◆ Work task ◆
Each line of the data below from the one holding "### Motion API" to the one holding "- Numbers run", inclusive, is to be reproduced exactly; no other line belongs in the answer.

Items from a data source

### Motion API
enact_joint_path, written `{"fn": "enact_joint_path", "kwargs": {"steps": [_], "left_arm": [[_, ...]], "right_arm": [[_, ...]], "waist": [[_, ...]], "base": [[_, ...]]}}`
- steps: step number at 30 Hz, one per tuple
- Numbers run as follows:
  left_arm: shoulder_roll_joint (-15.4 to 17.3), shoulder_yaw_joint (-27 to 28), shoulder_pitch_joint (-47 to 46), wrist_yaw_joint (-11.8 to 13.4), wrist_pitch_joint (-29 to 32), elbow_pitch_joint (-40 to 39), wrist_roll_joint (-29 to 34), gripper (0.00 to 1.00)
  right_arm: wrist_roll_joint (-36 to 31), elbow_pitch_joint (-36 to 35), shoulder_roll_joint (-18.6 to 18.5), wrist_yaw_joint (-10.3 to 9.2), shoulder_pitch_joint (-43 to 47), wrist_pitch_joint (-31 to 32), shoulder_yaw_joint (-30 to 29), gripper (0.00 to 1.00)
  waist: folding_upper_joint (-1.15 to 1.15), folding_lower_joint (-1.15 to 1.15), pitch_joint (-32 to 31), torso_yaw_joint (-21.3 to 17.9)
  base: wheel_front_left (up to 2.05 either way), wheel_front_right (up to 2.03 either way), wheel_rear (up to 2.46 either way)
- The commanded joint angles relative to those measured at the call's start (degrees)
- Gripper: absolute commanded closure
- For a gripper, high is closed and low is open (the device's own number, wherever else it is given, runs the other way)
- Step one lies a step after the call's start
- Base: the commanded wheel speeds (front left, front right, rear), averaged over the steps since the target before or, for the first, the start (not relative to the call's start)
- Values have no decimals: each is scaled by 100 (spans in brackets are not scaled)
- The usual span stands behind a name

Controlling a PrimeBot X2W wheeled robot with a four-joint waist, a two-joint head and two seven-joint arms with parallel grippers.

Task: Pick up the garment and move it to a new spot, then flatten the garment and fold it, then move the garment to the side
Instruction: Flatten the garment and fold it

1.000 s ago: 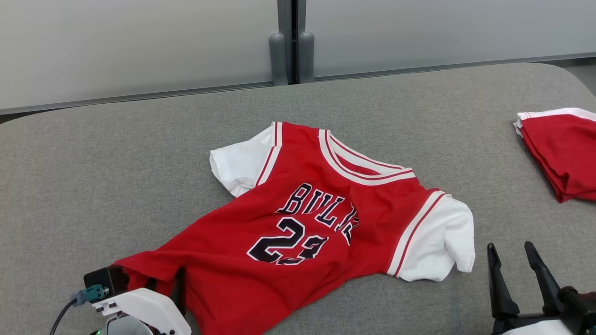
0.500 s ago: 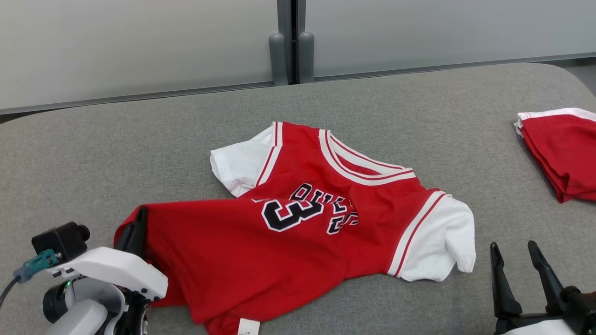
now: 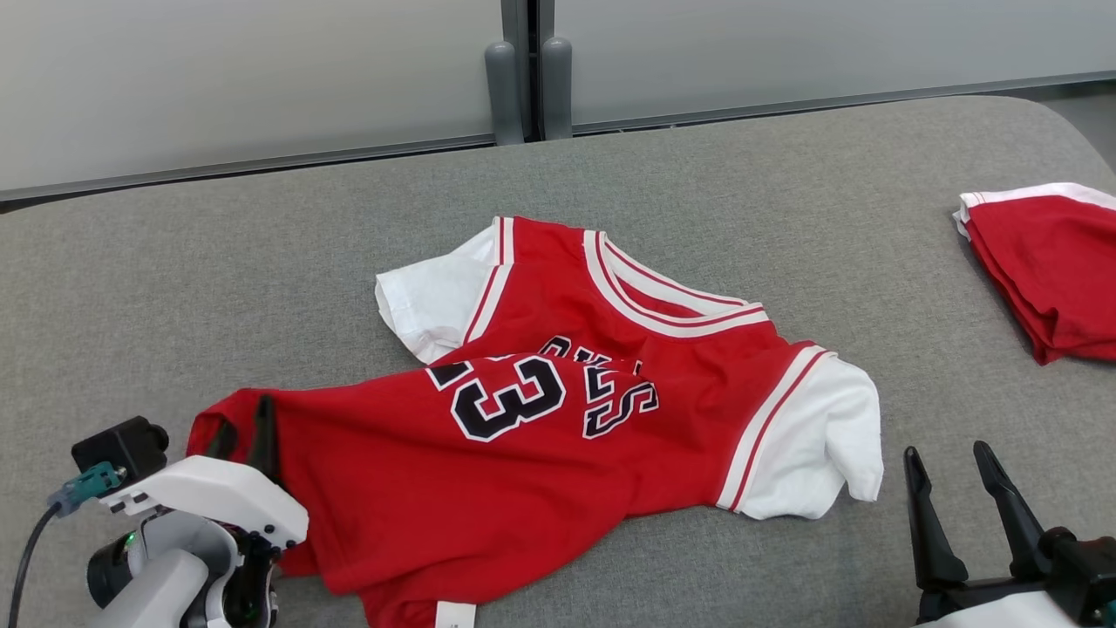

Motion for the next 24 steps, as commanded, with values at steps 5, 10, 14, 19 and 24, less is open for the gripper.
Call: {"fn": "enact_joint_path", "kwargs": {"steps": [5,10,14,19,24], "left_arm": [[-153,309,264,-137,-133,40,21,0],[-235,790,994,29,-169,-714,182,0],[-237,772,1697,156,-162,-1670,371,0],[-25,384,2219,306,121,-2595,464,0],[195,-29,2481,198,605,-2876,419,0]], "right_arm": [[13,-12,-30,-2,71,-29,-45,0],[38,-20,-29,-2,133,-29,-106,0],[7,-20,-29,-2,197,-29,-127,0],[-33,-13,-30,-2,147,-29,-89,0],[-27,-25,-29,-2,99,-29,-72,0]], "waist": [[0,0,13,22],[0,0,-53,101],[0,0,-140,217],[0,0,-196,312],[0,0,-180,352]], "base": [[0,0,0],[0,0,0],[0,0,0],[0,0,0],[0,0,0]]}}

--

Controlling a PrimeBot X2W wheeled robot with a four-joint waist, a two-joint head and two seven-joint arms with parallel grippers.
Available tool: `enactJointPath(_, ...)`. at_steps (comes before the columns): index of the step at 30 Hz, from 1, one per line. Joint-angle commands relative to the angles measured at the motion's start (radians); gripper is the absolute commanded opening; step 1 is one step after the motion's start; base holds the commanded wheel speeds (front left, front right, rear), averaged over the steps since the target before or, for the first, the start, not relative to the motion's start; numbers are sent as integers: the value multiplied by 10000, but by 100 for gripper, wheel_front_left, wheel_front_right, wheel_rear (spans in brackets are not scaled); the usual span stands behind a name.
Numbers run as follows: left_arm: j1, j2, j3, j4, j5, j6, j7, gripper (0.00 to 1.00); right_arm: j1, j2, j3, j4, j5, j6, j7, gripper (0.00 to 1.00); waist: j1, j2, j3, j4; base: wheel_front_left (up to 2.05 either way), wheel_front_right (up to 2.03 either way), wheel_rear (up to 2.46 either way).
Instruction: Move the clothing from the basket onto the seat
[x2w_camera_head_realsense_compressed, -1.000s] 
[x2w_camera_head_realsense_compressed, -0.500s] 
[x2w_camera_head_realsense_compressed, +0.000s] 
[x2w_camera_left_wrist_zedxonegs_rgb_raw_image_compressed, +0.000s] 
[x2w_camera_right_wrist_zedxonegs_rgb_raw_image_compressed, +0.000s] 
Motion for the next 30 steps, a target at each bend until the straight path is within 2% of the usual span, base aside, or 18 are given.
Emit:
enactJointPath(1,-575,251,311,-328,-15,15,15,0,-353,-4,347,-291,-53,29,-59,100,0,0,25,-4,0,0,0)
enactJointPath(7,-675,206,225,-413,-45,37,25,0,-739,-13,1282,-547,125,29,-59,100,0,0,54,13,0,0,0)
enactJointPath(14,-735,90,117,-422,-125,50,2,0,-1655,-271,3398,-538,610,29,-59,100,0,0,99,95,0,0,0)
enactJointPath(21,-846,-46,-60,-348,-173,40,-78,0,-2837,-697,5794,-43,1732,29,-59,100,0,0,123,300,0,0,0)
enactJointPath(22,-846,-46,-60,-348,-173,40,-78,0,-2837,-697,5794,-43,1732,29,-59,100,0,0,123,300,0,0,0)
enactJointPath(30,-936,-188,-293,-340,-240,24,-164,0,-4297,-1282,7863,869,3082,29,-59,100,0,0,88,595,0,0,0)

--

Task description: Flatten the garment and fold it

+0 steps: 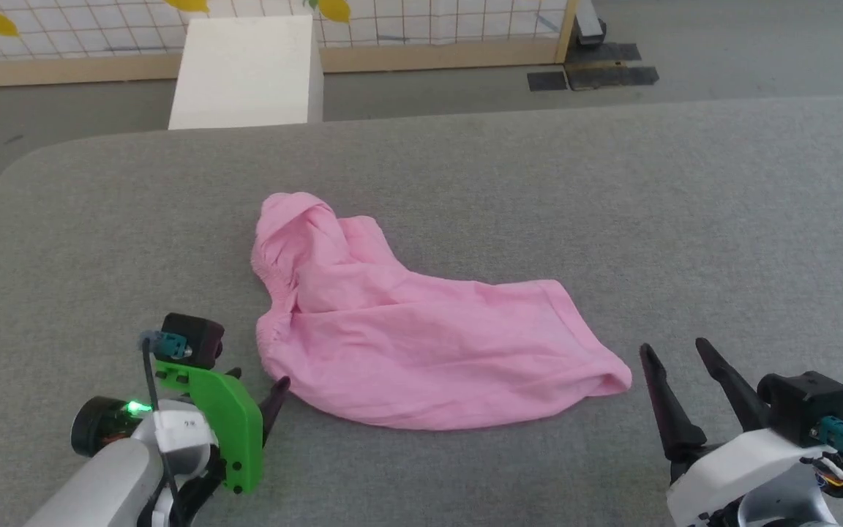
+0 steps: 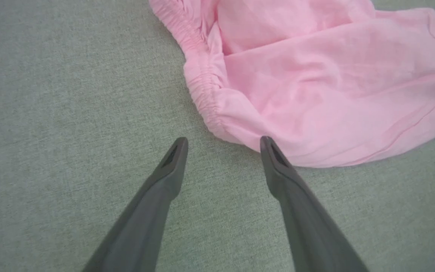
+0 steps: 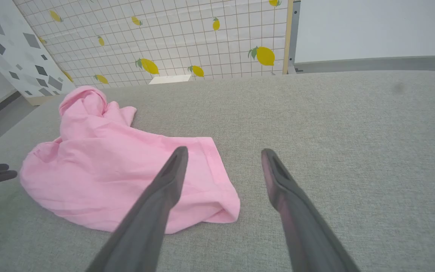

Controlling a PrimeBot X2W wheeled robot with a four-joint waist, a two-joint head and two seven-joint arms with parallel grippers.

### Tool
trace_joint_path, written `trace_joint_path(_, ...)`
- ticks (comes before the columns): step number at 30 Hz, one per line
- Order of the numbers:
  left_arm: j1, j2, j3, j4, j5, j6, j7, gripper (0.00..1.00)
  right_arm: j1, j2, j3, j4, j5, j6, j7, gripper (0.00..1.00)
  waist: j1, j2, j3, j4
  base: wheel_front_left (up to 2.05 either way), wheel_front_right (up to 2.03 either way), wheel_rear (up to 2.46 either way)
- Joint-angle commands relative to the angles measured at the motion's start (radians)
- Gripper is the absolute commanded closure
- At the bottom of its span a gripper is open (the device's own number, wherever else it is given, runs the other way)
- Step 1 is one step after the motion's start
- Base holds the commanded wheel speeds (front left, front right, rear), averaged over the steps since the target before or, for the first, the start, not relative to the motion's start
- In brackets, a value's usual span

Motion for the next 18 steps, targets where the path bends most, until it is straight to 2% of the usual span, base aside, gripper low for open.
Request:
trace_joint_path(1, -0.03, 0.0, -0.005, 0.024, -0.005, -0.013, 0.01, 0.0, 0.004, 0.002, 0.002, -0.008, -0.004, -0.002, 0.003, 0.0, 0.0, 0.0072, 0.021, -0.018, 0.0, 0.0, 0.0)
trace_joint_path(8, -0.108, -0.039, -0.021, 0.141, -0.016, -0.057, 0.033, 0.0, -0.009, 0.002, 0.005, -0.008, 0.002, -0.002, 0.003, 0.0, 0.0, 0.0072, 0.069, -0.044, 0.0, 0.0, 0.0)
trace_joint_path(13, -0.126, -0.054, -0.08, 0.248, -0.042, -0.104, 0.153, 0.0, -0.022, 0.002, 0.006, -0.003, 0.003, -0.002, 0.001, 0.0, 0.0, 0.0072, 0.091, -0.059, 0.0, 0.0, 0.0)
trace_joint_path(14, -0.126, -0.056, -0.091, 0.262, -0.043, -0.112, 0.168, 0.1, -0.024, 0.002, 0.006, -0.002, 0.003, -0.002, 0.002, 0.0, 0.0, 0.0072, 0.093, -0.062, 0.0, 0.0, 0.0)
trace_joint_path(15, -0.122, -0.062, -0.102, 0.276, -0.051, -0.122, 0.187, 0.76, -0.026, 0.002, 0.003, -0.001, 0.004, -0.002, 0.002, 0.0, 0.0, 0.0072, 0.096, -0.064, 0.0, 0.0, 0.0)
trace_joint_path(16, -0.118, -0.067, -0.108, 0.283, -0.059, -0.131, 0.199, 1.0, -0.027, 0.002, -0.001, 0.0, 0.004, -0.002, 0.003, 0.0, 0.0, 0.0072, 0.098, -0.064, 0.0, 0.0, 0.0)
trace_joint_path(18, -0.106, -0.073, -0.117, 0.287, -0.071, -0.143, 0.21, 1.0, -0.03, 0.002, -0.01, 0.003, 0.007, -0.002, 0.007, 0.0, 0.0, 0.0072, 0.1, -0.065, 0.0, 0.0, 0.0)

◆ Problem solution ◆
### Motion API
enact_joint_path, written `{"fn": "enact_joint_path", "kwargs": {"steps": [_], "left_arm": [[_, ...]], "right_arm": [[_, ...]], "waist": [[_, ...]], "base": [[_, ...]]}}`
- steps: step number at 30 Hz, one per tuple
- Numbers run as follows:

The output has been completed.